Hedwig dancer Olivia Gonzalez in “KAOS”/Photo: Rigo Saura
Hedwig Dances presented a one-time livestream last Saturday of a new work created for a virtual audience. “Kaos,” choreographed and directed by Rigoberto Saura, knitted four dancers, each in their respective homes, together in a performance driven by the isolated anxiety of 2020. As with the most successful dance video productions, videography and choreography were given equal import. The opening, prerecorded in black-and-white, used super-tight closeups of faces with hands coming in at odd angles, speeding up and slowing down, with quick cuts and overlays—heightened by an electronic score by Henry Labrada—set a tone of agitation and neurosis. The feed cut to livestream and a split-screen between a dancer in their room, and another reciting a poem. The low-fi quality of the video, the camera angles that seemed like an afterthought, the intimacy of watching a performer in their bedroom, and their confined movement was reminiscent of both a YouTuber confessional and a scene from a horror film.
The screen split again, this time in three.
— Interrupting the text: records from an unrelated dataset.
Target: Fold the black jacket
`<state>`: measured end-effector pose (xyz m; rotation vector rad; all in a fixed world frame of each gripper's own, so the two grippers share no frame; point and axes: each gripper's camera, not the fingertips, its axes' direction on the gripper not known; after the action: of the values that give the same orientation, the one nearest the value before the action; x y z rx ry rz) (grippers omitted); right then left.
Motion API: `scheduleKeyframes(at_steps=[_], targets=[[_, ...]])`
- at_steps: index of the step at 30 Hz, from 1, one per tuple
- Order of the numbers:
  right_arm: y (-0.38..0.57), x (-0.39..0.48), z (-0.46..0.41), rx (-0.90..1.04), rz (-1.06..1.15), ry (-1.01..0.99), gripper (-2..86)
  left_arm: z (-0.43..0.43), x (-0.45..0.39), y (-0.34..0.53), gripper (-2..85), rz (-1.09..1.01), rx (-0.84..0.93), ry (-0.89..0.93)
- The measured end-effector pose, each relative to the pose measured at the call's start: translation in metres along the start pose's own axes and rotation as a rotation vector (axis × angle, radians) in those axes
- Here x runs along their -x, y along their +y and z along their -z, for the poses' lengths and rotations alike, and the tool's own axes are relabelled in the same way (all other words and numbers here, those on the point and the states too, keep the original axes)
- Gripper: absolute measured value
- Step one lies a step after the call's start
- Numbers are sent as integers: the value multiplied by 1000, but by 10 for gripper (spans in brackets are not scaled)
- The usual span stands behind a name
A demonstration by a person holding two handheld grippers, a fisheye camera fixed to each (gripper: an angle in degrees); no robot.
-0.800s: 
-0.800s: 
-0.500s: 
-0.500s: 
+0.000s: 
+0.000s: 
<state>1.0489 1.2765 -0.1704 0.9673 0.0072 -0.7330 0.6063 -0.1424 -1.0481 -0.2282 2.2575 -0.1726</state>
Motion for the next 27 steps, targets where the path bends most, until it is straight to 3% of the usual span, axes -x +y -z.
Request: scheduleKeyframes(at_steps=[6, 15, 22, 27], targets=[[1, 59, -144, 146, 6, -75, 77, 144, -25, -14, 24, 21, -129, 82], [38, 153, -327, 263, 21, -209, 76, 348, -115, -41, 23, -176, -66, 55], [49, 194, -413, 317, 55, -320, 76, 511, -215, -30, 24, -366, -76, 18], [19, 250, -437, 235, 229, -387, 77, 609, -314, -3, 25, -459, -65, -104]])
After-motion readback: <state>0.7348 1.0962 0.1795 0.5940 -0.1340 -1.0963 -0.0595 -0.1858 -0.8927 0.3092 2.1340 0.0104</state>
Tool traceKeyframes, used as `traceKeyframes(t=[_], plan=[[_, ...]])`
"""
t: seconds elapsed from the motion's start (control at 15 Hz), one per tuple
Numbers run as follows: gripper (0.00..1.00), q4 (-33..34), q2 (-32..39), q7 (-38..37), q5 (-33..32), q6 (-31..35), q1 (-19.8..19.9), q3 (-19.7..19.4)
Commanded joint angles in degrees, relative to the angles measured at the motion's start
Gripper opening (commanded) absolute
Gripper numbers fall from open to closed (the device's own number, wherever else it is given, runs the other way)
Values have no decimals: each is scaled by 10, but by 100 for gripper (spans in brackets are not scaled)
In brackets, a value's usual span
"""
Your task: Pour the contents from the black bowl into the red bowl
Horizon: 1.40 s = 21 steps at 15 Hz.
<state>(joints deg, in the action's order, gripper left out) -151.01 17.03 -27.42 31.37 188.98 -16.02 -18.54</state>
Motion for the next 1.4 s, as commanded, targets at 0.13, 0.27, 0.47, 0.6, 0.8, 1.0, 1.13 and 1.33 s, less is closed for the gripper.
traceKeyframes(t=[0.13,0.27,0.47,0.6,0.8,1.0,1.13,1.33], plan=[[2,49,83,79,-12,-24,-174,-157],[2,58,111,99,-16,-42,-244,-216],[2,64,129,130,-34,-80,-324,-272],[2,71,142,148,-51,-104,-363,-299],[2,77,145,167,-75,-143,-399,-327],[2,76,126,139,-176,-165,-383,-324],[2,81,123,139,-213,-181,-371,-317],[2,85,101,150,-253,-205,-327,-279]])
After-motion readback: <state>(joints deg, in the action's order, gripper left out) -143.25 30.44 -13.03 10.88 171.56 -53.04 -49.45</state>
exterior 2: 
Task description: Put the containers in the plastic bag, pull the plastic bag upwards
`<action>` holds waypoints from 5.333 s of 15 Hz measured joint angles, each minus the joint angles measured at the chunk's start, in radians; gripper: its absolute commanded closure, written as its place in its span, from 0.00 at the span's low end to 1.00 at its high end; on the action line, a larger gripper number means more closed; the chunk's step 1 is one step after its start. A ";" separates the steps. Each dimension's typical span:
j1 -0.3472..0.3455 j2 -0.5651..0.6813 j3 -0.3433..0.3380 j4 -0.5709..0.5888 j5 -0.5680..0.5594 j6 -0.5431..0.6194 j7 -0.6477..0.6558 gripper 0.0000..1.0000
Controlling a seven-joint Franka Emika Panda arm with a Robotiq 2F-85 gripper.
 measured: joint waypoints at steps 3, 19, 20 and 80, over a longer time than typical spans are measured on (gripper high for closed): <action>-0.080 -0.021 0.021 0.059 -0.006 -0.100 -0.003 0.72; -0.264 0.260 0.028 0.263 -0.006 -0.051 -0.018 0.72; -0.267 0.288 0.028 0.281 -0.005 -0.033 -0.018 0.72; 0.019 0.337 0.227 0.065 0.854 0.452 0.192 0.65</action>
Dancers in cramped spaces, further cramped by the frame, was claustrophobic. Rarely in the thirty-five minutes of the piece did we see a body in its entirety; cameras placed on the ground or on low pieces of furniture created extreme foreshortening, the frame dismembering the performers who navigated around and over couches and beds. More than one room contained mirrors and monitors set to snow—cold, flat windows to the self and the virtual outside world bordering three-dimensional, human movement in a cage. All actual windows were covered—this may have been for the sake of lighting but, intentional or not, it added to the hermetic, bunkered atmosphere.
Before the closing section of “KAOS”—a return to the polished, pre-recorded opening theme—a penultimate, dancier section with all four performers captured full-body movement in the four-square many of us have come to associate with online gatherings… and quartets. Still, I found the most compelling moments were those where disorienting camera angles, low-fi video quality and awkward interactions of the body and the technology reflected the physical and psychological effects of long months of quarantine amidst sociopolitical upheaval.
KAOS by Hedwig Dances took place online Saturday, September 26 at 3pm. Hedwigdances.com.